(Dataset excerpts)
Start of Block

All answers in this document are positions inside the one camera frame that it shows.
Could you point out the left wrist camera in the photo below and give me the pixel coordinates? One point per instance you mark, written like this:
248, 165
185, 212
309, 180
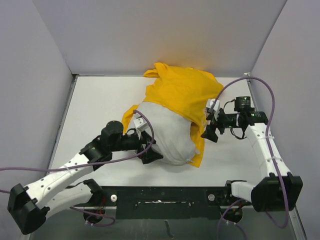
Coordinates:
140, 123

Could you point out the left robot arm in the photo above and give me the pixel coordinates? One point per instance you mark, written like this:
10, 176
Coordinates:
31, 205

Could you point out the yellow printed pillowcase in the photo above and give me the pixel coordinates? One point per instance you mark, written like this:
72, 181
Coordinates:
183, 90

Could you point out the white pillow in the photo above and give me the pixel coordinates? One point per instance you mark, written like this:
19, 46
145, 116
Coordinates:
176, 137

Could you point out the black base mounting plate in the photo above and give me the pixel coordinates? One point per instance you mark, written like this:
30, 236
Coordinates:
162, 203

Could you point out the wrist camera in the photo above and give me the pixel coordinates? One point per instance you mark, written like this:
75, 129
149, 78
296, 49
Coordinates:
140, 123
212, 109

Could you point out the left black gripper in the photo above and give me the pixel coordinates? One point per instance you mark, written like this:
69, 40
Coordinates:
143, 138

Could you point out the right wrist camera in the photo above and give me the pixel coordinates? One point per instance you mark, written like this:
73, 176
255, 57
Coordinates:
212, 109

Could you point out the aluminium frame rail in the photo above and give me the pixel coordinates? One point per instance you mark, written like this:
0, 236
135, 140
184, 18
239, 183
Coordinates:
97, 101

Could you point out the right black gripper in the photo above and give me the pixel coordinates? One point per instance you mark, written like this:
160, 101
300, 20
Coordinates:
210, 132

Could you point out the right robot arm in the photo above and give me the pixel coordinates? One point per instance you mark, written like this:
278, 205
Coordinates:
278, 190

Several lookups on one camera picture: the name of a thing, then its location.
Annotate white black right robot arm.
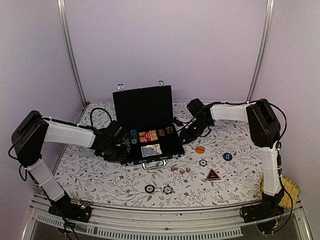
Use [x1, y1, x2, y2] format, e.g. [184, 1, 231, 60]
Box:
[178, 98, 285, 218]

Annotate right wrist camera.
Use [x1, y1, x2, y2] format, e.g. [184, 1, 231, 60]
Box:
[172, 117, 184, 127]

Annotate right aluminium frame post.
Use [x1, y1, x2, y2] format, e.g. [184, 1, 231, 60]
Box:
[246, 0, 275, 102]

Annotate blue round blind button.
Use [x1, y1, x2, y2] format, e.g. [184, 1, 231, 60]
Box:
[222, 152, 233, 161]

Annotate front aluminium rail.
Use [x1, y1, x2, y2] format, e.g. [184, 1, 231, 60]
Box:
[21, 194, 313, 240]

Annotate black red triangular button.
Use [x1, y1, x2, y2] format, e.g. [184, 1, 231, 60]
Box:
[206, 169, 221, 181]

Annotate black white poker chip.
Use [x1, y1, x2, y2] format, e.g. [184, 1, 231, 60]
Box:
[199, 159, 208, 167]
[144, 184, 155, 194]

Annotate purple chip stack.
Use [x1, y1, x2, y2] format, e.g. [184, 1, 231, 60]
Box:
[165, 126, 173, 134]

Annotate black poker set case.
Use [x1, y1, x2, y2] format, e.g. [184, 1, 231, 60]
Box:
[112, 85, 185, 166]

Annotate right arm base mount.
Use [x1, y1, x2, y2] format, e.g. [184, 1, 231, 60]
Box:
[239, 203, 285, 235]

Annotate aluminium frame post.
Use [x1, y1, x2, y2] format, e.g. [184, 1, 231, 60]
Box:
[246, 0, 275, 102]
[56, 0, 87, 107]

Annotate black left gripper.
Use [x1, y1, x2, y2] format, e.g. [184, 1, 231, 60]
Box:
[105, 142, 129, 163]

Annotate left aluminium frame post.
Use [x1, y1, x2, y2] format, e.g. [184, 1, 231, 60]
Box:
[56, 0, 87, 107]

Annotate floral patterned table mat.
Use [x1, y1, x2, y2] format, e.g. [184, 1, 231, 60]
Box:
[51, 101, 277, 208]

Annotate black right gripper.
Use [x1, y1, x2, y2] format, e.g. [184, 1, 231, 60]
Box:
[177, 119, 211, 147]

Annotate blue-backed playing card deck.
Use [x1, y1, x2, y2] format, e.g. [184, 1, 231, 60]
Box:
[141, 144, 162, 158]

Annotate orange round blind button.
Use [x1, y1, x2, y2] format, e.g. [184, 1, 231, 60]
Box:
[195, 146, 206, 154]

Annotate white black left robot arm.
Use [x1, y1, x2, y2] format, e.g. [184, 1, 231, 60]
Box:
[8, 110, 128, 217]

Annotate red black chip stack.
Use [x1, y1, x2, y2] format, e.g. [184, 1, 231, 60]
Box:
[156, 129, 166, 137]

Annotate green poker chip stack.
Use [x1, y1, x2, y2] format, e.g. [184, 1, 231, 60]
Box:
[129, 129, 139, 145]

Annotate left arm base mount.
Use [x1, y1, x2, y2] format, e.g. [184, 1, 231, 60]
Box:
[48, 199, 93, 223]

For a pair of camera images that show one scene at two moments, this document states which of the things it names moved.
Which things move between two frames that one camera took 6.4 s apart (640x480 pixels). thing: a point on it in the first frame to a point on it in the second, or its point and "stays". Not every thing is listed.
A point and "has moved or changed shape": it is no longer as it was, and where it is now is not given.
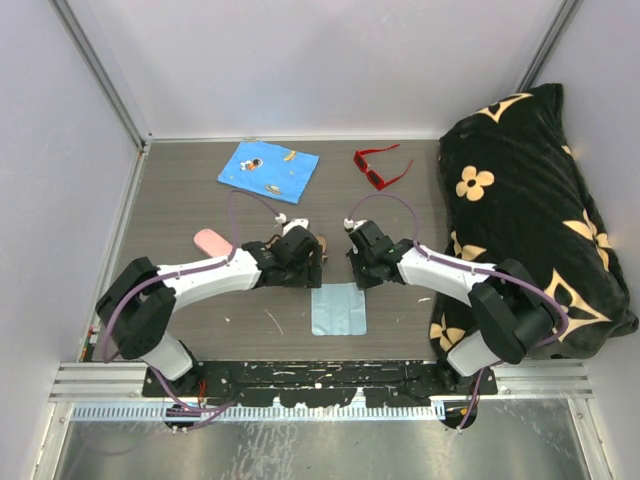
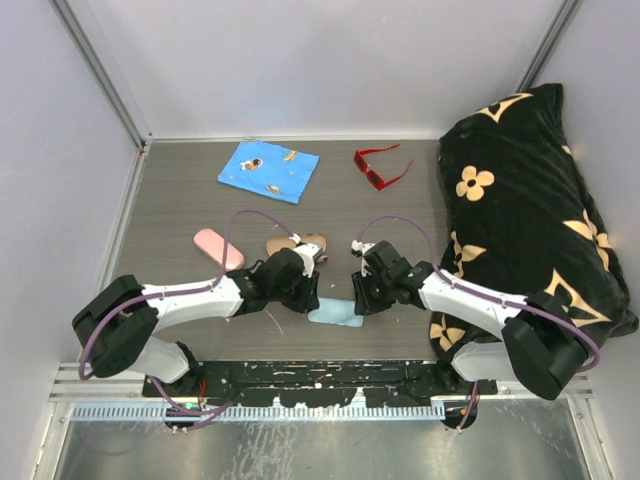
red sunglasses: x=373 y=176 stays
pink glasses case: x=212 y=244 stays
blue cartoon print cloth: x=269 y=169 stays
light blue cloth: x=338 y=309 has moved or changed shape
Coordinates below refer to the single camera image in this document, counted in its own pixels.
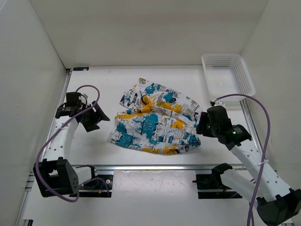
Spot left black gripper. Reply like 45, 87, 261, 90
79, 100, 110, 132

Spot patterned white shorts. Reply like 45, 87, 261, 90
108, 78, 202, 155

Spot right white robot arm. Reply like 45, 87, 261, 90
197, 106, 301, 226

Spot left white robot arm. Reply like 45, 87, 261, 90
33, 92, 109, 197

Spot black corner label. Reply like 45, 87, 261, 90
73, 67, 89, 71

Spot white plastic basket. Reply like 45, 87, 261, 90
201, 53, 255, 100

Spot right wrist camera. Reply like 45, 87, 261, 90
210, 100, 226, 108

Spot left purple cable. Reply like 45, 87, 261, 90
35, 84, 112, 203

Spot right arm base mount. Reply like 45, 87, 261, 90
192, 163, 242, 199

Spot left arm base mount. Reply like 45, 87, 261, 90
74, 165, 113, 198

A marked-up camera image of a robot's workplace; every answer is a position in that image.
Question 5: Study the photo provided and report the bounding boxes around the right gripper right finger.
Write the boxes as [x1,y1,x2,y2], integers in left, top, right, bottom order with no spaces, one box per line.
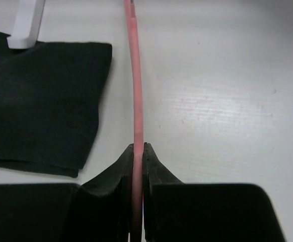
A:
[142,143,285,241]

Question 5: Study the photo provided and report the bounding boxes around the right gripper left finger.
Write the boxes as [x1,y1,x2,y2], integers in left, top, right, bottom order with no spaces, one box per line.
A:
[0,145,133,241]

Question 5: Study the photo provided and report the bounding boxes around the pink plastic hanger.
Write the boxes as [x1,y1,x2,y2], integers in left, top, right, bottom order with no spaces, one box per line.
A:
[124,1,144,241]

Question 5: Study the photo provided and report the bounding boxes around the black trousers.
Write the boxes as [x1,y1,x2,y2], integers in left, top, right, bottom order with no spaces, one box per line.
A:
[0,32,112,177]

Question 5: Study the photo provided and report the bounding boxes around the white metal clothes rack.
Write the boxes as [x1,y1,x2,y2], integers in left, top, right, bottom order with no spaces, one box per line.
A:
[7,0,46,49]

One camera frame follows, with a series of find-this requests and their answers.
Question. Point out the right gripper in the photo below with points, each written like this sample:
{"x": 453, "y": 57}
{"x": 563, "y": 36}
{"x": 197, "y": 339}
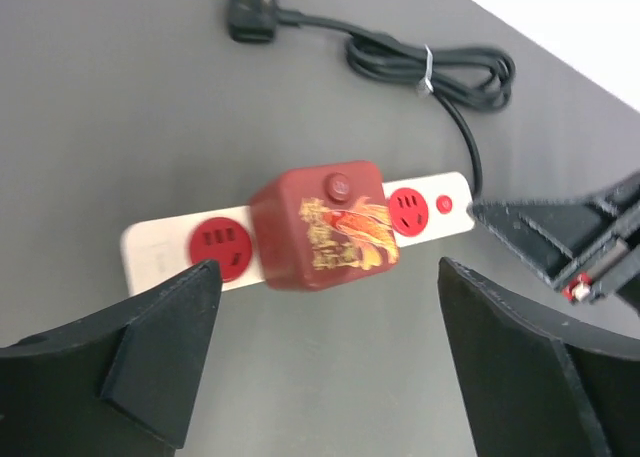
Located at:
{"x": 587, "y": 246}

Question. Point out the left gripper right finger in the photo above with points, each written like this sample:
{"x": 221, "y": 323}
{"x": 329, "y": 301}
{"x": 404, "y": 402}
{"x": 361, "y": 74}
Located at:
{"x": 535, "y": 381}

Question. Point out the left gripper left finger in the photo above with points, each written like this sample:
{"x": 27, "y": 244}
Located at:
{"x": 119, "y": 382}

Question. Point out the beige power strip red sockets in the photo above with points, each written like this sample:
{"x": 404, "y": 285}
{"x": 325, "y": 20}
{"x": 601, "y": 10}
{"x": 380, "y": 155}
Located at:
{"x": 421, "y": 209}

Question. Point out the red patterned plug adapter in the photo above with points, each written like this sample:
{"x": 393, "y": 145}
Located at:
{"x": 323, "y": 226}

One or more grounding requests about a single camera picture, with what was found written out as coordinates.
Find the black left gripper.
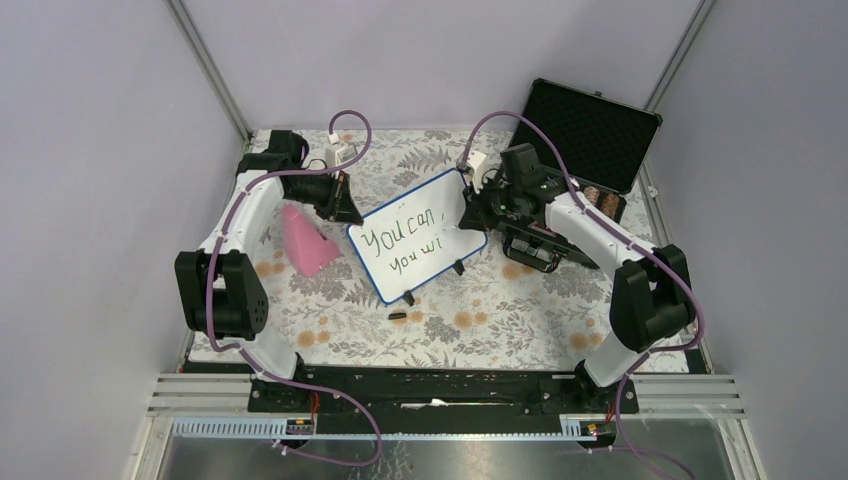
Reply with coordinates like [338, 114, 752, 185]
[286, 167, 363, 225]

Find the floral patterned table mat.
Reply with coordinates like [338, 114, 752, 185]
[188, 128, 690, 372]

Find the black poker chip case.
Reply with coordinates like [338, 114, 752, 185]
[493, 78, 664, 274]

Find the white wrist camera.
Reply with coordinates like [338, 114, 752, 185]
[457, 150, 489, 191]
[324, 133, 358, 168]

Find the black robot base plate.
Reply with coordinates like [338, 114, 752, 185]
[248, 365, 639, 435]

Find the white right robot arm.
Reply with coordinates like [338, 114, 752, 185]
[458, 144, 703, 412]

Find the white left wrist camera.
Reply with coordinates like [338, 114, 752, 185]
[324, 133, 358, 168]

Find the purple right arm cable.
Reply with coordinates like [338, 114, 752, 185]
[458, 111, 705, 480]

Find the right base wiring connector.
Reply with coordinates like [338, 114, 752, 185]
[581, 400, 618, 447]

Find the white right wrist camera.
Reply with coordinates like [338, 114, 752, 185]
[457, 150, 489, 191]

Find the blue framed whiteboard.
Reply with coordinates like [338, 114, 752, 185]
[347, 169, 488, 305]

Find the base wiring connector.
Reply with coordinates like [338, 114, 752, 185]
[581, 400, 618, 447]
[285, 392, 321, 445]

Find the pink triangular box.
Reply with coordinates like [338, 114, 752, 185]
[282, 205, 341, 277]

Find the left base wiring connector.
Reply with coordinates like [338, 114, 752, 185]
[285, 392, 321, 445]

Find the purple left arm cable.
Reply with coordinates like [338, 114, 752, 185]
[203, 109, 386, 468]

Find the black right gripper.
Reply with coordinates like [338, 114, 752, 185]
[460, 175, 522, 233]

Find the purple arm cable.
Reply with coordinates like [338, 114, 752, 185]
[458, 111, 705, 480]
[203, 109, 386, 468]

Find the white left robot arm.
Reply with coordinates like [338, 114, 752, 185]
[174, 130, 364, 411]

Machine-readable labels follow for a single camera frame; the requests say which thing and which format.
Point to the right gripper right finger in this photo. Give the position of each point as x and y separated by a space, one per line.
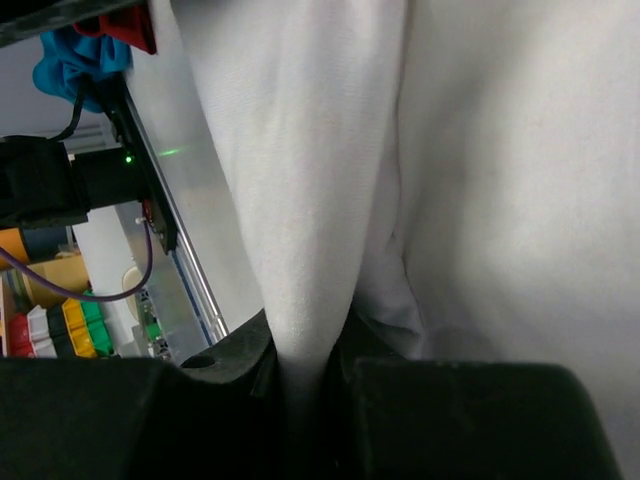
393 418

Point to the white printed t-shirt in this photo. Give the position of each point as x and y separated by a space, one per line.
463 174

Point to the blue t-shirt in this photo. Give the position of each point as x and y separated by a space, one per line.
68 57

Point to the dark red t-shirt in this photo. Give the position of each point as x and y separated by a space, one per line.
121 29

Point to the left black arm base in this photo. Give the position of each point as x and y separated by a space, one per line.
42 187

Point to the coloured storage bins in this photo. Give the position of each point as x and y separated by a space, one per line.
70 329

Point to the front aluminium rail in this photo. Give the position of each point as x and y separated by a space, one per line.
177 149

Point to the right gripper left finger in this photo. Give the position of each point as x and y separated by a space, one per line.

End of Block

## ABOUT THIS EXERCISE:
Given the records above, reproduce precisely and only the lines between the line holding "Annotate green poker chip stack." and the line holding "For a pair of", inclusive.

## TASK RESULT:
Annotate green poker chip stack.
Use [x1, y1, x2, y2] format, e.g. [184, 1, 231, 60]
Box:
[129, 129, 139, 145]

Annotate left arm base mount.
Use [x1, y1, x2, y2] format, e.g. [184, 1, 231, 60]
Box:
[48, 199, 93, 223]

For a pair of camera images that show one scene at two moments, this document states which of the things it names moved.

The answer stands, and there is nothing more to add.